The estimated rates per person, which include breakfast, are:
These rates are for 19 nights, checking in on Sunday and checking out following exams on the last day of the program (Friday). The exact housing rates will be determined in January 2019 on the basis of prevailing economic conditions and the dollar-euro exchange rates.
Please note that the hotel also offers a half-board (buffet dinner) option for € 20.00 per person/day. However, for those who seek to minimize expenses, this option may not be the most cost-effective way to take care of daily meals.
For Students who have accommodation out of the hotel, a fee of $200 per person will be charged for use of the facilities of the Sheraton Hotel.
If you wish to arrive earlier than the first Sunday or depart later than the last Friday, you can extend your reservations at the Sheraton Hotel by contacting them directly.
Please note that it is not possible to fly from Rhodes or from Athens to the United States on Friday because transoceanic flights depart in the morning hours.
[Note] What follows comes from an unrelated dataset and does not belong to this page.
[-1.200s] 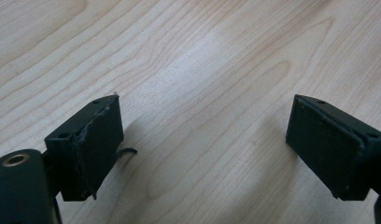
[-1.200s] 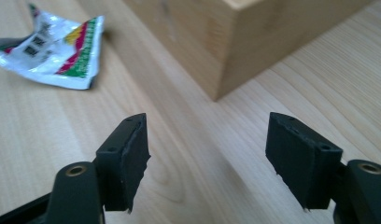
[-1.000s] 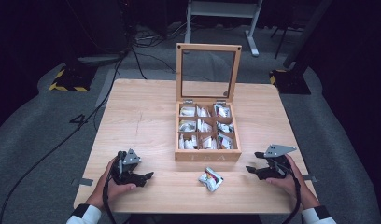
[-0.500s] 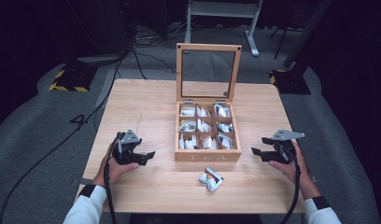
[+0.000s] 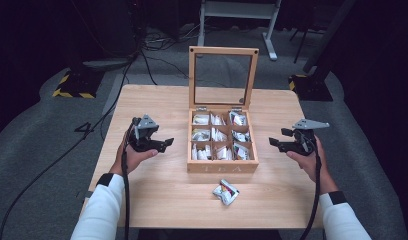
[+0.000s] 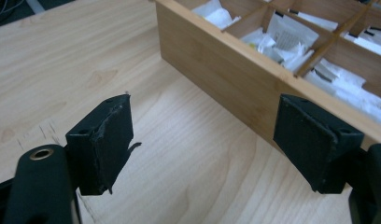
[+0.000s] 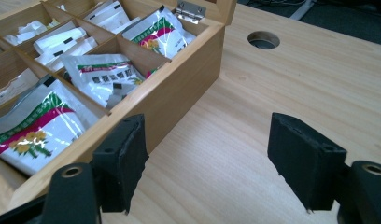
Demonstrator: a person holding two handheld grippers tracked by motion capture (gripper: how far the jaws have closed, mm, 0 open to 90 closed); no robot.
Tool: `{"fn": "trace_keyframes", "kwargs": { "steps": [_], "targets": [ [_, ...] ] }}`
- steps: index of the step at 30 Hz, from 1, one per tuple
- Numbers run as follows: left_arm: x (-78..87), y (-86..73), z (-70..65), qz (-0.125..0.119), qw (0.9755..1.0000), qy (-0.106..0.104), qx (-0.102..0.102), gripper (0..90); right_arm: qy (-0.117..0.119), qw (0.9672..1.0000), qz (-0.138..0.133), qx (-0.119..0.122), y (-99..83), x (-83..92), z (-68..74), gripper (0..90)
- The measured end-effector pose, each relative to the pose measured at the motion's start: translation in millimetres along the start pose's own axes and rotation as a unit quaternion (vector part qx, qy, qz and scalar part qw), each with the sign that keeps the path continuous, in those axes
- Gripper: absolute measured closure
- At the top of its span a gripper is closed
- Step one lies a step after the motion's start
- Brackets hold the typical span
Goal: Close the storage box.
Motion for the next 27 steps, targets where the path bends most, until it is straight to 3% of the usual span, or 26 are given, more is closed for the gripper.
{"fn": "trace_keyframes", "kwargs": {
  "steps": [6,12,16,19,27],
  "targets": [
    [-16.5,25.0,10.5,0.002,1.0000,0.002,-0.002,20.3,-0.008,0.9997,-0.017,0.014,27.4,-6.2,1.0,29.3],
    [-38.8,46.9,20.4,0.006,0.9999,0.009,0.009,20.0,-0.020,0.9988,-0.029,0.035,57.8,-17.1,2.9,36.6],
    [-57.0,61.6,22.2,0.013,0.9999,0.008,0.009,20.1,-0.015,0.9988,-0.042,0.018,76.9,-28.5,3.2,36.3],
    [-71.0,74.4,24.1,0.021,0.9995,0.021,0.006,20.3,-0.023,0.9985,-0.048,0.016,87.0,-39.5,2.4,37.6],
    [-88.9,100.2,31.5,0.020,0.9986,0.046,0.017,21.5,-0.017,0.9993,-0.034,0.001,101.9,-68.2,3.9,35.7]
  ]
}}
Point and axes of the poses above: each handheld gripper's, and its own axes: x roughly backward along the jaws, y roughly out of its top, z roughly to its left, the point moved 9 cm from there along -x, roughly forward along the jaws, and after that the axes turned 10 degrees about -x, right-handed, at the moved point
If you plan to return to the United States immediately after the end of the summer session, you should make reservations for departure from Athens on the Saturday following exams and secure hotel accommodations for the night of the last Friday in either Rhodes or Athens.
To connect with other students and possibly coordinate roommates, join the Program's Facebook group 2020 Tulane Law Summer in Rhodes!
In addition to regularly scheduled classes, there are social and educational activities organized by Tulane. In the past years, these have included museum tours and court visits. A calendar of all activities will be given to you when you arrive in Greece.
Students should plan to arrive in Rhodes mid-day on Sunday, May 24 and depart no earlier than the evening of Friday, June 12 after exams are completed. Exams cannot be rescheduled. Please note, there will be a banquet dinner for all program participants at the Sheraton Resort following the final exam. Program accommodations include checking in on the first Sunday of the program and checking out on the day of the final exam. You may extend your accommodations at the Sheraton by contacting them directly, please see the Rhodes Housing section.
Students are responsible for all travel arrangements. We recommend researching ticket prices early from a few travel search engines to find the most competitive prices.
Family members and friends are cordially invited to participate in all activities except the academic course.
U.S. citizens do not require a visa due to the short time period you will be abroad. International students should check with the appropriate embassy or consulate to ascertain whether a visa is necessary.
The Rhodes Program is conducted entirely in English. Fluency in English is a prerequisite for all students. Students are encouraged to take advantage of opportunities to acquire basic Greek language skills before arriving in Rhodes.